Adam Herzog

Happy SysAdmin Day: Our Favorite SysAdmin War Stories

Thank you everyone who submitted and be sure to thank your SysAdmins today!

56772335We received so many awesome submissions, it was very difficult to pick only a few war stories to share.

Members of the Docker team voted and picked our top SysAdmin war story – congratulations to Sam Burton for submitting our favorite story!

But we also wanted to share some of the other great entries – scroll down to read more SysAdmin war stories.

Happy SysAdmin Day!

Sam Burton, SysAdmin at DGPVP LLC

So recently I retired as a SysAdmin for a medium sized network of game servers and all was going pretty well. I hadn’t yet had my SSH keys removed and I couldn’t be bothered to delete them on my end so I just left them. Anyway it’s a Saturday night and I’ve got the drinking gang and a few others round for a par tay. After a few drinks, four of us decide to go on an adventure outside. After walking for a few miles we find a nice spot and decide to sit down. That’s when I noticed I had a few notifications on my phone but I decided to ignore them. Eventually I get a call on my mobile and it’s a member of staff from a team of people I left a few days earlier, this is when all hell broke loose.
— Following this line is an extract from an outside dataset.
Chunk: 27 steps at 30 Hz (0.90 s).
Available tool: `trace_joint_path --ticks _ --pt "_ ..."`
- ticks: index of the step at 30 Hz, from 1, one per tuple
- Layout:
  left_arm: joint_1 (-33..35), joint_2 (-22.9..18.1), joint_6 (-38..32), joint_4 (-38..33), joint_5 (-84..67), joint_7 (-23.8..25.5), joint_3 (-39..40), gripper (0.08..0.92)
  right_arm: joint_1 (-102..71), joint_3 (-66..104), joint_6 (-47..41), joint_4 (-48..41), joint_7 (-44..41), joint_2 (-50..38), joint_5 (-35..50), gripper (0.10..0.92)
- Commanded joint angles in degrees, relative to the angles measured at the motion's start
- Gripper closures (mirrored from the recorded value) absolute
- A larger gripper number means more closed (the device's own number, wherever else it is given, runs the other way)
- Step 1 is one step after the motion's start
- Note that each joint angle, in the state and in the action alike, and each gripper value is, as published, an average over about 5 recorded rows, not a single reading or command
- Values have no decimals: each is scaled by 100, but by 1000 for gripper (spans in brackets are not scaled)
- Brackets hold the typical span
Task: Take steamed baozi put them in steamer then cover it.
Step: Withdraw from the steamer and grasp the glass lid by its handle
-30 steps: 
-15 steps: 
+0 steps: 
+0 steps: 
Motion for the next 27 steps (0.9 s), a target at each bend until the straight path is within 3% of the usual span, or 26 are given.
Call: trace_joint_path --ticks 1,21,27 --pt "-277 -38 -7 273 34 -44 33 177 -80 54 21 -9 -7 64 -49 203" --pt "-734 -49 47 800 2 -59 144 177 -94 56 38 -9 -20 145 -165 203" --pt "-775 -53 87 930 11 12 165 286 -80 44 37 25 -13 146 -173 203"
I’m told that the styling on our forums had changed and I’d been posting things on the forums that I shouldn’t have done. I then realised that my slightly drunk self had forgot to lock my own computer and the people that I left behind at my house had access. I then went into full panic mode, I’m like 2 miles from my house and these people have access to a number of remote servers. Anyway, I managed to get back to my house and it was even worse than I first thought. They’d completely messed up our discourse installation and was in such a state that the in built discourse backup system wouldn’t even save us. However, thanks to the beauty of docker and the brilliant work from those at discourse, I could completely rebuild the container and restore the data in a matter of minutes with next to no configuration which was a relief to my drunken self. The moral of the story, create plentiful remote backups and ALWAYS take responsibility and remove SSH keys that you no longer need otherwise all hell will break loose and you will want to go cry in a corner.


 

Here are some of the Docker team’s other favorite submissions:

 

Xavier Baude, System Engineer, Adeo

Oh, you know what ? I have an application which does not support multi-instantiation, so I manage 150 servers… Thanks docker : Now I have only 4 servers for the same performances and results.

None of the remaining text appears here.